Ditantang Rocky Gerung Naikkan 'Satu Oktaf' Kritik Pemerintah, Tiyo Ardianto: Kapan Kita Hentikan Prabowo-Gibran?


Sebuah momen menarik terjadi dalam diskusi publik bertajuk 'Terus Terang' ketika mantan Ketua BEM Universitas Gadjah Mada (UGM), Tiyo Ardianto, mendapat teguran langsung dari pengamat politik, Rocky Gerung terkait gaya kritiknya terhadap pemerintah.

Di hadapan sejumlah tokoh nasional, termasuk mantan Menteri Koordinator Politik, Hukum, dan Keamanan Mahfud MD, Rocky justru tidak mempermasalahkan kerasnya kritik yang dilontarkan Tiyo.

Yang menjadi perhatian Rocky adalah kualitas analisis yang mendasari kritik tersebut.

Pernyataan Rocky itu kemudian memicu respons panjang dari Tiyo yang langsung mencoba menjelaskan pandangannya mengenai kondisi politik dan ekonomi Indonesia saat ini.

Namun menurutnya, kritik akan memiliki bobot lebih kuat apabila dibangun di atas analisis yang mendalam, argumentasi yang jelas, dan kemampuan membaca persoalan secara komprehensif.

Rocky kemudian menyampaikan komentar yang langsung menyita perhatian peserta diskusi.

"Gini Tiyo, naikin satu oktaf analisismu, ngapain Gibran, Jokowi kita udah tahu itu," sentil Rocky dalam video yang diunggah akun YouTube Mahfud MD Official.

Pernyataan itu seolah menjadi tantangan terbuka bagi Tiyo untuk tidak berhenti pada kritik terhadap figur tertentu, melainkan menjelaskan secara lebih luas akar persoalan yang menurutnya sedang dihadapi bangsa saat ini.

Soroti Pertemuan Krisis Politik dan Ekonomi

Menanggapi kritik Rocky Gerung tersebut, Tiyo langsung mengambil kesempatan untuk memperluas argumentasinya.

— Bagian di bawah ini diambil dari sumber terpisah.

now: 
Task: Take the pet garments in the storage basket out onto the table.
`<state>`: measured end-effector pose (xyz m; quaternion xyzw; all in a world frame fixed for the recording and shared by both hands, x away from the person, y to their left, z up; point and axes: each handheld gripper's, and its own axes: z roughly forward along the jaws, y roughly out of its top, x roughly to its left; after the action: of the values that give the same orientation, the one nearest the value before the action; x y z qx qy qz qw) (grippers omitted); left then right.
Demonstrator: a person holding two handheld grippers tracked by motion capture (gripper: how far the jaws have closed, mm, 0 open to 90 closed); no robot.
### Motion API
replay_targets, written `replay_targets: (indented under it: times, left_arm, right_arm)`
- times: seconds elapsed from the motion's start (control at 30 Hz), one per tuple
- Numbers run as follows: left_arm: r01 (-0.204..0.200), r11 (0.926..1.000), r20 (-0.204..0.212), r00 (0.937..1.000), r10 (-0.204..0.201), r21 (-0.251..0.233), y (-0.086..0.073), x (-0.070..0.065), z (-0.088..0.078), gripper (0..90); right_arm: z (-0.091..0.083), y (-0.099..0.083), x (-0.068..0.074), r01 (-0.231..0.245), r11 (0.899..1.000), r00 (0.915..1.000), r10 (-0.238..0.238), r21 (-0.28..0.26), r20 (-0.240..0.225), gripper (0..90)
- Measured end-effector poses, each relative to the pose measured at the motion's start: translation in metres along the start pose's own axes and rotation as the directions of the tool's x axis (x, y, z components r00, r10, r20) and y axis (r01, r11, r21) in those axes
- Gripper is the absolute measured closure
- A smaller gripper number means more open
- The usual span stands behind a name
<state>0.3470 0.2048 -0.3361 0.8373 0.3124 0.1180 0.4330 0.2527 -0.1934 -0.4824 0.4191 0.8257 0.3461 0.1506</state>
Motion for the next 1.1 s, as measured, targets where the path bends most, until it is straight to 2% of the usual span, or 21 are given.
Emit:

Ia mengajak peserta diskusi melihat kondisi Indonesia dalam beberapa bulan ke depan, bukan sekadar membahas dinamika politik yang telah terjadi.

"Kita naikkan satu oktaf. Mari kita pandang ke depan. Apa yang mungkin akan terjadi dalam beberapa bulan ke depan. Situasi hari ini, tadi sudah disebutkan, ada pertemuan antara krisis politik dengan krisis ekonomi," ungkap Tiyo.

"Krisis politik itu ditandai dengan pemilu tidak demokratis, lembaga negara yang tidak berfungsi sebagaimana mestinya, sekaligus ketidakpercayaan publik pada pengelola negara," tambahnya.

Menurut Tiyo, sejumlah indikator yang ia sebut sebagai krisis politik sudah terlihat saat ini.

Ia menilai persoalan tersebut berpotensi semakin berat apabila dibarengi tekanan ekonomi yang lebih besar.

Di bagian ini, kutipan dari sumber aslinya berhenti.